Datalite has no dependencies! As it is built on Python 3.6+ standard library. Albeit, its tests require `unittest` library.

## Datalite in Action

```python
from dataclasses import dataclass
from datalite3 import datalite


@datalite(db="mydb.db")
@dataclass
class Student:
    student_id: int
    student_name: str = "John Smith"
```

This snippet will generate a table in the sqlite3 database file `mydb.db` with
table name `student` and columns `student_id`, `student_name` with SQL types
`INTEGER` and `TEXT`, respectively. The default value for `student_name` is
`John Smith`. A third column `__id__` will be automatically added to hold the
primary key for the records.

##Basic Usage

### Entry manipulation

After creating an object traditionally, given that you used the `datalite` decorator,
the object has three new methods: `.create_entry()`, `.update_entry()`
and `.remove_entry()`, you can add the object to its associated table 
using the former, and remove it using the later. You can also update a record using
the middle.

```python
student = Student(10, "Albert Einstein")
student.create_entry()  # Adds the entry to the table associated in db.db.
student.student_id = 20 # Update an object on memory.
student.update_entry()  # Update the corresponding record in the database.
student.remove_entry()  # Removes from the table.
```


## Custom primary key

If you we want to declare one or more of the fields as part of the primary key for our
records, we can just annotate them with `Primary[type]`, where `type` can be one of 
`int`, `float`, `str`, `bytes`.

```python
from dataclasses import dataclass
from datalite3 import datalite, Primary


@datalite(db="mydb.db")
@dataclass
class Student:
    student_id: Primary[int]
    student_name: str = "John Smith"
```

This snippet will generate a table in the sqlite3 database file `mydb.db` with
table name `student` and columns `student_id`, `student_name` with SQL types
`INTEGER` and `TEXT`, respectively. The column `student_id` will be also the primary
key and no `__id__` column will be added.



## Fetching Records
> :warning: **Limitation! Fetch can only fetch limited classes correctly**: int, float, bytes and str!

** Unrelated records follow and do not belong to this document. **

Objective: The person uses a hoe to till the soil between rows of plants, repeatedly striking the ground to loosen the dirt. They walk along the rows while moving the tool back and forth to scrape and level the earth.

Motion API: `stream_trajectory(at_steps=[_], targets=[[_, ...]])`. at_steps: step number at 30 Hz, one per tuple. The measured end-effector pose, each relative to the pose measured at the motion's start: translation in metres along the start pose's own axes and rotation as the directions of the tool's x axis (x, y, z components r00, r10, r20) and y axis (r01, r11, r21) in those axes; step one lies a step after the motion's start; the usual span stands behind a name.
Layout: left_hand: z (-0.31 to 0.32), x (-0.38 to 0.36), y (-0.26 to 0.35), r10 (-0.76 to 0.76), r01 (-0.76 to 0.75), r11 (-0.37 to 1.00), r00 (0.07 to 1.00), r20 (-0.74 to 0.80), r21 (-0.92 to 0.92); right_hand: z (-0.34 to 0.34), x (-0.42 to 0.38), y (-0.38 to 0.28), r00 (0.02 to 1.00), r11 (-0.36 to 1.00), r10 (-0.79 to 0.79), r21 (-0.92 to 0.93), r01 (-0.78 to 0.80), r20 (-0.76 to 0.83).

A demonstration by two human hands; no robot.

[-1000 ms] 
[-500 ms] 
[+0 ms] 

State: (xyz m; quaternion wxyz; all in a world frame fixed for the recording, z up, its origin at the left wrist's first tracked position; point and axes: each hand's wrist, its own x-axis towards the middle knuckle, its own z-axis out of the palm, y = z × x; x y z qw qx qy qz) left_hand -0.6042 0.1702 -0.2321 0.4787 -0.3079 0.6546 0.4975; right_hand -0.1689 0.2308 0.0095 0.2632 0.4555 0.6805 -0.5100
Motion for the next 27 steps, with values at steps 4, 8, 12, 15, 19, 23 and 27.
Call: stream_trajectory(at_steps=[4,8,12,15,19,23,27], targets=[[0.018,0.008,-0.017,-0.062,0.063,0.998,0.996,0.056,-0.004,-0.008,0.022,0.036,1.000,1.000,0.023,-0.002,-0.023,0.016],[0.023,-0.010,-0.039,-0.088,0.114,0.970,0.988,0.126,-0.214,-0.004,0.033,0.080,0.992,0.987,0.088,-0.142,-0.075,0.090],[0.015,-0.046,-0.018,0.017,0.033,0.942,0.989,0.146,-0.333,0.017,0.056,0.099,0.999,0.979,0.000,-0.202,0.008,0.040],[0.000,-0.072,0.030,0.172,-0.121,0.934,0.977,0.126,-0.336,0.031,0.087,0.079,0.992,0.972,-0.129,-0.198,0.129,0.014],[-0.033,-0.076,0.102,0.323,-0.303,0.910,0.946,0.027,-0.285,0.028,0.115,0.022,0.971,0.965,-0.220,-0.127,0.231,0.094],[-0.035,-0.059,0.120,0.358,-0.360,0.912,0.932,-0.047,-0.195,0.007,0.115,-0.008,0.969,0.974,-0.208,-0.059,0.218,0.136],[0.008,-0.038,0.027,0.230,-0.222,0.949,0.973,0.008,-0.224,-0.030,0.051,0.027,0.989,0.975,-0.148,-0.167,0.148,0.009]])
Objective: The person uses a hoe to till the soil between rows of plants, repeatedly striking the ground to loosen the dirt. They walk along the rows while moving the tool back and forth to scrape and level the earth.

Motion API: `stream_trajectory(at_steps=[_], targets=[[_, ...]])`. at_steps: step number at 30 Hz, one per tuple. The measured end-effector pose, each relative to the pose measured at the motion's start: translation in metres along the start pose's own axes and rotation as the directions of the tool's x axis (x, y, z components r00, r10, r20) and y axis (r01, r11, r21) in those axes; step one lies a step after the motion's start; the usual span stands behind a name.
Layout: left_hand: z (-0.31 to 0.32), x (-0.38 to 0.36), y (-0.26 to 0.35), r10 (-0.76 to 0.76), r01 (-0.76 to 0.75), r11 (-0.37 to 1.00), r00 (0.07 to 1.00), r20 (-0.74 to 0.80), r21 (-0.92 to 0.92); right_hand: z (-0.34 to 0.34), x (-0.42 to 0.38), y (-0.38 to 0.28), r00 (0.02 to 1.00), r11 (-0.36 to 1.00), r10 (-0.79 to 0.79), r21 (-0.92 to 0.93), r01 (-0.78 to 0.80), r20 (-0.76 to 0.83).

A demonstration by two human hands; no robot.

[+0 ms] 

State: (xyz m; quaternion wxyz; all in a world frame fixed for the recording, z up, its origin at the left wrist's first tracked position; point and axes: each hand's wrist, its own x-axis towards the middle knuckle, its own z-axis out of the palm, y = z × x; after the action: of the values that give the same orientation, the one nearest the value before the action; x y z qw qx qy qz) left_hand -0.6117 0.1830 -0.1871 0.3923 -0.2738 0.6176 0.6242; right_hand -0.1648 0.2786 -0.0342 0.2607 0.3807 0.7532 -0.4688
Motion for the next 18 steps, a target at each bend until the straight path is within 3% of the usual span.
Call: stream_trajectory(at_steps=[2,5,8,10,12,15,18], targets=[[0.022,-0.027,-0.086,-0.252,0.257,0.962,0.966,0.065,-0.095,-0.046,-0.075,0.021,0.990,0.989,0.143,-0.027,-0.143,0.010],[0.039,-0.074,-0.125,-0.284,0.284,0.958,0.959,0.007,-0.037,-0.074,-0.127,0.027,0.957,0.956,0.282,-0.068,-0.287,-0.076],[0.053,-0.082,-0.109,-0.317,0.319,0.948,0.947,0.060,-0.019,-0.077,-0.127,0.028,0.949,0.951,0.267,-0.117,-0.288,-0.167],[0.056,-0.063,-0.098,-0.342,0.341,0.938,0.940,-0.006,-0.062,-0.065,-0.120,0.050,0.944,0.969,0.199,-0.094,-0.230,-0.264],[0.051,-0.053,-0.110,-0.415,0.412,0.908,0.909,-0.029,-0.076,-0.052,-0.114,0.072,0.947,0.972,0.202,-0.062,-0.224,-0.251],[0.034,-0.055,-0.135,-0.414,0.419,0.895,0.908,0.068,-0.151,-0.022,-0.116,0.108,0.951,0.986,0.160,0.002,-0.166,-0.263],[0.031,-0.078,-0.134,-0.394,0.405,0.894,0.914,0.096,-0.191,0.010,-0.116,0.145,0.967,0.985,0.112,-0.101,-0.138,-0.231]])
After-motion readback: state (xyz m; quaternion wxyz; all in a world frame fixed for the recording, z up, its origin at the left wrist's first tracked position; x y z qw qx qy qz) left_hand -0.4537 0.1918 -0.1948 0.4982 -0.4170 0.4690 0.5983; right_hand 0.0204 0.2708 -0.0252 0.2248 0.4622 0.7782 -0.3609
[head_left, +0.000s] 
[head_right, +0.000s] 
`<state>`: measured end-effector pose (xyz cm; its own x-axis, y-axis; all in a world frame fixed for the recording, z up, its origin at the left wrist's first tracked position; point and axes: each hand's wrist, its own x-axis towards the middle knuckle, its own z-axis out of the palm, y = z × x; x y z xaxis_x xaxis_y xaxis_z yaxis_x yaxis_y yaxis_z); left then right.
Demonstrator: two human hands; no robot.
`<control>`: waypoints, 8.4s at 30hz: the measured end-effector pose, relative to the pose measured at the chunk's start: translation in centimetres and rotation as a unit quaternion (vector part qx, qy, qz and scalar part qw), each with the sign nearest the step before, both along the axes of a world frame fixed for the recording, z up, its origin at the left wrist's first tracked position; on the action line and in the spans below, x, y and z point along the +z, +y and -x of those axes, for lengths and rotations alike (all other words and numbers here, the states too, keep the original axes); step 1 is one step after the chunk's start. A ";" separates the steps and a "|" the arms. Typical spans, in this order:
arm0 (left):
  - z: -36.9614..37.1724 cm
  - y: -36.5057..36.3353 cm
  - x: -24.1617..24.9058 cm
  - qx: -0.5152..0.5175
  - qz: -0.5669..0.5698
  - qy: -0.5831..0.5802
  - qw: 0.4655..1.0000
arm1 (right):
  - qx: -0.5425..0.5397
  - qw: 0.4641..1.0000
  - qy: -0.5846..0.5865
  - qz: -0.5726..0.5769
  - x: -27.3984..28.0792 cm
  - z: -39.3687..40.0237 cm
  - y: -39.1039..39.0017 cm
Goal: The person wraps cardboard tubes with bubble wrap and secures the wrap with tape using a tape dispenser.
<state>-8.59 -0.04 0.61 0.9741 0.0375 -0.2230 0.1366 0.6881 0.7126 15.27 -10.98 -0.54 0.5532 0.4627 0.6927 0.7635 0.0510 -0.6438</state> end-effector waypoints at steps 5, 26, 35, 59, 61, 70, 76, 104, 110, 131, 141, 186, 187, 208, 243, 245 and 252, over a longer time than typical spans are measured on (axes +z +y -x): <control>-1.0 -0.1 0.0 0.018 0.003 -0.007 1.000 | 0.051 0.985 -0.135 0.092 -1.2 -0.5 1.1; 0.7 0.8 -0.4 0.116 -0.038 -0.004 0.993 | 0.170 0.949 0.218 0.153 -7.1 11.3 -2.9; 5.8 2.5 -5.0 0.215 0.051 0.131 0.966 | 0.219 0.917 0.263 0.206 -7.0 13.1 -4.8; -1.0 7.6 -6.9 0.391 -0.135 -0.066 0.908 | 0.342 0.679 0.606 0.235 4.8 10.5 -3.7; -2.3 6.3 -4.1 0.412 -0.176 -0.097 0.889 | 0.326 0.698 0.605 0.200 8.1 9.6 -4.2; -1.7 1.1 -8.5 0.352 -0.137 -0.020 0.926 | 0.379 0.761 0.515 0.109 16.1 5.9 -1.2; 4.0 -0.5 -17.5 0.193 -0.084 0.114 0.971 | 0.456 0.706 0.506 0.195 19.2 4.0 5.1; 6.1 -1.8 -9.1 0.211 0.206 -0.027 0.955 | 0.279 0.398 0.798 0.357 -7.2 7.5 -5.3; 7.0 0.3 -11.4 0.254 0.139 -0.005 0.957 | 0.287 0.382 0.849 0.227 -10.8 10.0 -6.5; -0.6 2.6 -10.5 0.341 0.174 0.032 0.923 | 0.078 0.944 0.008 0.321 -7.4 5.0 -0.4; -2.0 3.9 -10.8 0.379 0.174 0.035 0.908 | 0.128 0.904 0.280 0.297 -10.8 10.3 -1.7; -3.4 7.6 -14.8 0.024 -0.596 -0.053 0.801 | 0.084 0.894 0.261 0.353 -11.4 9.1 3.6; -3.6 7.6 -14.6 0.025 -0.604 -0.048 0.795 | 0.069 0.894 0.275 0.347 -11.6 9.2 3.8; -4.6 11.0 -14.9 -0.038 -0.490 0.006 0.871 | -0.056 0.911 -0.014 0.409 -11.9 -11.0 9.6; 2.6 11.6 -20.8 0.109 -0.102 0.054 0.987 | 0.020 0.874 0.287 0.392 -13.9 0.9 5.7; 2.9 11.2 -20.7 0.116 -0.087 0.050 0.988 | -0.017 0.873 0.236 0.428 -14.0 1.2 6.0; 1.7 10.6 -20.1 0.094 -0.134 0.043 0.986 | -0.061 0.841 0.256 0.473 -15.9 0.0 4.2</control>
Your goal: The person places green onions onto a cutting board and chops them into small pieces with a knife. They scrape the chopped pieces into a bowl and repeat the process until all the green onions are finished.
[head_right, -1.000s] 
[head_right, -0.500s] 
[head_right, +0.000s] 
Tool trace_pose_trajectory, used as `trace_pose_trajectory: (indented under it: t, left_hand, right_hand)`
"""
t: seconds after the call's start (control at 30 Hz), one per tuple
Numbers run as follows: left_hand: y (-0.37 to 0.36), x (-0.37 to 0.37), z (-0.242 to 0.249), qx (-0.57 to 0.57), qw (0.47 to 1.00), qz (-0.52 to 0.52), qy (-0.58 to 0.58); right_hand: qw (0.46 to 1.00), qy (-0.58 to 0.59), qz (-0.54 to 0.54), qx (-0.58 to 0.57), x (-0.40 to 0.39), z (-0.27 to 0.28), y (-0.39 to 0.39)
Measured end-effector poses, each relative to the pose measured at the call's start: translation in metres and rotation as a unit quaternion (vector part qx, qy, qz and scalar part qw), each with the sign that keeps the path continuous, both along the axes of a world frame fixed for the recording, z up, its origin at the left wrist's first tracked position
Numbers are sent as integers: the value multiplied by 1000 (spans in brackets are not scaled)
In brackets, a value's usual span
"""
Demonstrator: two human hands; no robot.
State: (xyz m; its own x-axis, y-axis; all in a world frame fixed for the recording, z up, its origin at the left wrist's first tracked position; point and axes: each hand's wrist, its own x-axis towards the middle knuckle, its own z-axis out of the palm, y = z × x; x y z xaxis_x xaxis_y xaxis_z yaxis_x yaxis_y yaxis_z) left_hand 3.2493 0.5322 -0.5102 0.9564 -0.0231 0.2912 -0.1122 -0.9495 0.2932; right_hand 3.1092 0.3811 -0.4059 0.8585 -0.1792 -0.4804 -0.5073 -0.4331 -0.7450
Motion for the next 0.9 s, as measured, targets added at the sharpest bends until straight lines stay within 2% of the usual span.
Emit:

Finally, you may wish to recreate objects from a table that already exists, for
this purpose we have the `fetch` module, from this you can import `
fetch_from(class_, key)` as well as `is_fetchable(className, key)` 
former fetches a record from the SQL database given its unique key 
whereas the latter checks if it is fetchable (most likely to check if it exists.)

```python
>>> fetch_from(Student, 20)
Student(student_id=20, student_name='Albert Einstein')
```

We also have three helper methods:
- `fetch_all(class_)`: fetches all records of a given class. Returns a tuple of `class_` objects;
- `fetch_if(class_, condition)`: fetches all the records of type `class_` that satisfy the given 
condition. Here conditions must be written is SQL syntax;
- `fetch_equals(class_, field, value)`: fetches all the records of type `class_` that have the 
column `field` set to `value`;

#### Pagination

`datalite` also supports pagination on `fetch_if`, `fetch_all` and `fetch_where`,
you can specify `page` number and `element_count` for each page (default 10), for
these functions in order to get a subgroup of records.